- [Task goal] A single number is expected: the count of lines in the entries below that contain "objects".

Stored entries:
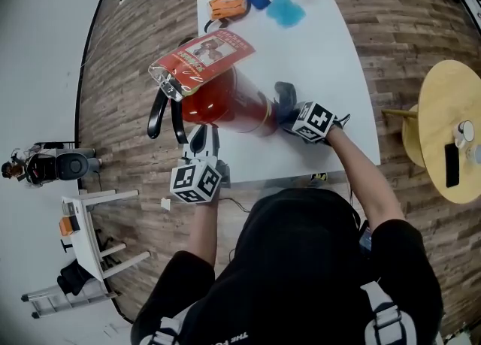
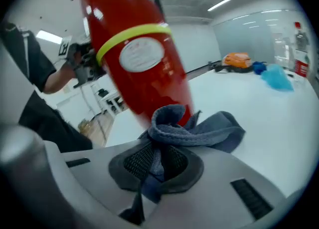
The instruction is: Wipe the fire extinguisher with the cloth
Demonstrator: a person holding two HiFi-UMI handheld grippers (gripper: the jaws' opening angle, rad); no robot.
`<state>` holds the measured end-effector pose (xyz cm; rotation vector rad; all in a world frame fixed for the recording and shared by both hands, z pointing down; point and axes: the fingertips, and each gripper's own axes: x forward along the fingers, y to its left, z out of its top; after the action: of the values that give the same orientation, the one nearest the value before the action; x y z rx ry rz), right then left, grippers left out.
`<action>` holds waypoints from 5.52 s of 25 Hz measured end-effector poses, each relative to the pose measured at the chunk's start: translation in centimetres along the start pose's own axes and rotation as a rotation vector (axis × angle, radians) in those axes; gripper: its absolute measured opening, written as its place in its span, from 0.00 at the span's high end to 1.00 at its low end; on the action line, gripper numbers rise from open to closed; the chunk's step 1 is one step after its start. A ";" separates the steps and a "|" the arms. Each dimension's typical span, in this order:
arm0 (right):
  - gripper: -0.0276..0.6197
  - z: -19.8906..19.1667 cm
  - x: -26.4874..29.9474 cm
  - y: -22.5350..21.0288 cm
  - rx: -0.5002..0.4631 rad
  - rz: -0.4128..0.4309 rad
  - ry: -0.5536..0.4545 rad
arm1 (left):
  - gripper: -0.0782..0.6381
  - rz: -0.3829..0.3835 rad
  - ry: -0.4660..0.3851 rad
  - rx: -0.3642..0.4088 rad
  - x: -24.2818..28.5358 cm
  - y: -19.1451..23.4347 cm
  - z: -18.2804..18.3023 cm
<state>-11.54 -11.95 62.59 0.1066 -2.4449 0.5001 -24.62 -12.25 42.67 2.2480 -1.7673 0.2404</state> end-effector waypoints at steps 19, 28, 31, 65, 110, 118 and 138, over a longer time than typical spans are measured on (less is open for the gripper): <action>0.62 -2.8 0.4 -3.7 -0.236 -0.288 0.239 | 0.86 -0.025 0.021 -0.010 0.1 -0.5 -0.8; 0.79 -1.1 0.2 -2.5 -0.009 -0.281 -0.066 | 0.86 -0.026 0.015 -0.009 0.3 -0.2 -0.9; 0.80 2.0 -2.3 -1.0 0.001 -0.292 -0.274 | 0.86 -0.030 0.016 -0.004 0.2 -0.1 -0.9; 0.79 33.7 -22.6 3.7 -0.286 -0.286 -0.862 | 0.86 -0.037 0.031 0.006 0.0 -0.5 -1.2; 0.80 16.1 -13.8 5.2 -0.050 -0.190 -0.662 | 0.86 -0.104 -0.007 0.029 1.0 0.2 -2.2; 0.80 5.1 -3.9 -3.4 0.111 -0.270 -0.284 | 0.86 -0.109 0.020 0.038 1.3 0.2 -2.9; 0.82 -1.3 2.3 0.2 0.455 -0.492 -0.142 | 0.86 -0.390 0.053 0.036 1.4 1.0 -3.0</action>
<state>-12.67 -11.19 64.89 0.9317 -2.2754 0.8271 -25.17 -12.81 46.03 2.5253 -1.2720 0.2485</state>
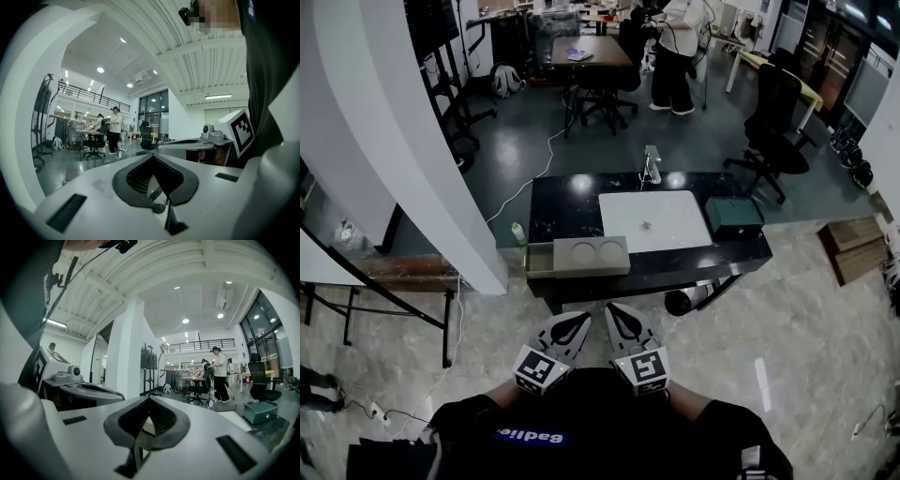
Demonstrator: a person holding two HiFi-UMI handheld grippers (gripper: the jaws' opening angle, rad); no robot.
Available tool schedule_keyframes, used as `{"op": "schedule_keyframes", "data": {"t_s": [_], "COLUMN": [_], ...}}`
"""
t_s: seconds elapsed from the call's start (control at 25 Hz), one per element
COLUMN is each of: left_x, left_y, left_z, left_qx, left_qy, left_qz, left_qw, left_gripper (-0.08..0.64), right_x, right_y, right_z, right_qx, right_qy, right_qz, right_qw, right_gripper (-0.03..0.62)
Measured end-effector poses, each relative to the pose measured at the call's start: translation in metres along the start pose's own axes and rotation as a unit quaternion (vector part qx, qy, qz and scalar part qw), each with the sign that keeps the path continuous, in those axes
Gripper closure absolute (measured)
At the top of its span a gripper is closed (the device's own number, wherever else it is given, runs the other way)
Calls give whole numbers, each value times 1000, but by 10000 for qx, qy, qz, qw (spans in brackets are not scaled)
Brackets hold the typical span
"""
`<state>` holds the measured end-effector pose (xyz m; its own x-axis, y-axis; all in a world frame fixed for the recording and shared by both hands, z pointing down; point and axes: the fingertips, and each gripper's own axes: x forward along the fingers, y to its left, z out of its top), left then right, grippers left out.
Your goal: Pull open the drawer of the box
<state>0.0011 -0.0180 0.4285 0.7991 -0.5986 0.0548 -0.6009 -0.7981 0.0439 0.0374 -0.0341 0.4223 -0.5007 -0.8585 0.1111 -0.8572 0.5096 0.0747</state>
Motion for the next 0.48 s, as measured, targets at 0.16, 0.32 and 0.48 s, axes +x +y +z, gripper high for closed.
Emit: {"op": "schedule_keyframes", "data": {"t_s": [0.16,0.32,0.48], "left_x": [-3,-5,-5], "left_y": [0,0,0], "left_z": [-1,1,0], "left_qx": [-39,-43,-29], "left_qy": [11,8,2], "left_qz": [24,35,57], "left_qw": [10000,10000,10000], "left_gripper": [560,560,560], "right_x": [-1,-1,-1], "right_y": [3,4,4], "right_z": [0,1,0], "right_qx": [24,20,9], "right_qy": [65,71,102], "right_qz": [19,37,39], "right_qw": [10000,10000,9999], "right_gripper": [592,592,592]}}
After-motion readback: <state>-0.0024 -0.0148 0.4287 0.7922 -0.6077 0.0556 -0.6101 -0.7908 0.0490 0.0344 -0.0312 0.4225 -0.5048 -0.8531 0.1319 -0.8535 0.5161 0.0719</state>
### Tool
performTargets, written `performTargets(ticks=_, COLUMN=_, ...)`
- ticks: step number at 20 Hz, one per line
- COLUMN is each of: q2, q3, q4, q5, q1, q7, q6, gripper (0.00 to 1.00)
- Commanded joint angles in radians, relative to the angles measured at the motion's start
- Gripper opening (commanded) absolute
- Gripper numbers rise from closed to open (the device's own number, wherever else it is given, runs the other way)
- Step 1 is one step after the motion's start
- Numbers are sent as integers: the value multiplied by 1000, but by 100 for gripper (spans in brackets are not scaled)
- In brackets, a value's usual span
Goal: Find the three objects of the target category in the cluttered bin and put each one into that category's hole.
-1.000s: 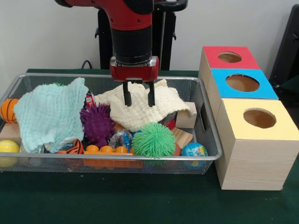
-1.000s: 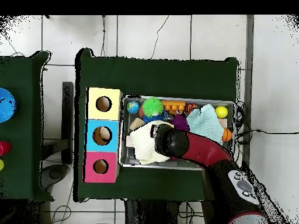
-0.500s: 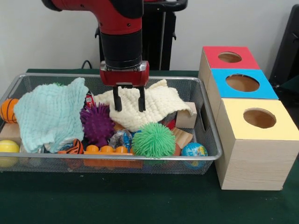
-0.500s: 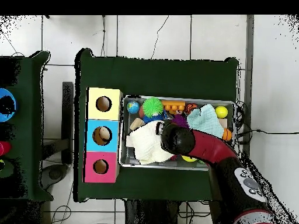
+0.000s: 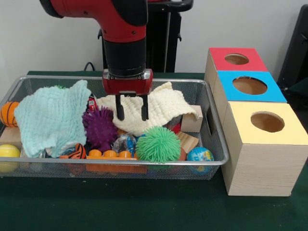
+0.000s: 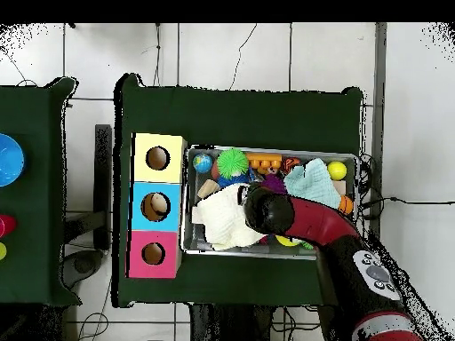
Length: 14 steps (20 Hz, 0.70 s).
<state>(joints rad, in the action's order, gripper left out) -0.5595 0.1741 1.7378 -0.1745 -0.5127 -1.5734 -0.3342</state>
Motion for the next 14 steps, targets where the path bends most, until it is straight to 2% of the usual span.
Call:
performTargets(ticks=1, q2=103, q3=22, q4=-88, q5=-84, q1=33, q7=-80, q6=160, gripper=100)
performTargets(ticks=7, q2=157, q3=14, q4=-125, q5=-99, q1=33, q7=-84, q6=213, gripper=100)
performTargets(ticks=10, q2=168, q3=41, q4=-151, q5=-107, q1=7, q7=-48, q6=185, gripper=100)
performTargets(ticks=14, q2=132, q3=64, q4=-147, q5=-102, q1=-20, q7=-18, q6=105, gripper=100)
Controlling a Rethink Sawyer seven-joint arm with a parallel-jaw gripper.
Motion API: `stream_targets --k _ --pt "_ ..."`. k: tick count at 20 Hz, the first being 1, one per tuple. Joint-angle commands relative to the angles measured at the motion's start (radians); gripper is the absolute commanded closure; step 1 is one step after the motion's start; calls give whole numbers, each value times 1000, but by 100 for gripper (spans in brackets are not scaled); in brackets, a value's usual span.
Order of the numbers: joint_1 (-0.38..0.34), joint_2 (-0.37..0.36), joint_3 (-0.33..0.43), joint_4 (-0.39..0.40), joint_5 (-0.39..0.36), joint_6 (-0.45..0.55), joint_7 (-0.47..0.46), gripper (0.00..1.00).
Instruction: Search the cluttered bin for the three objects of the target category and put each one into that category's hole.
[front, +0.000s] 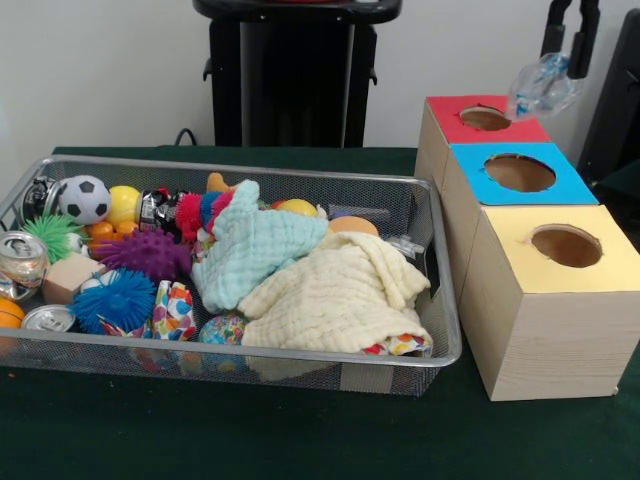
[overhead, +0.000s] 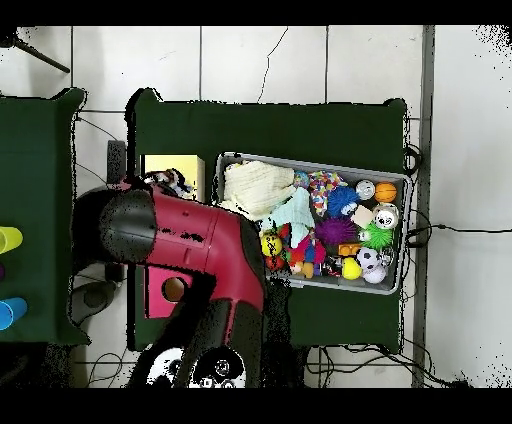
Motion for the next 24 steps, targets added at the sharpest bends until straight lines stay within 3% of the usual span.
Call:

- [Result] 2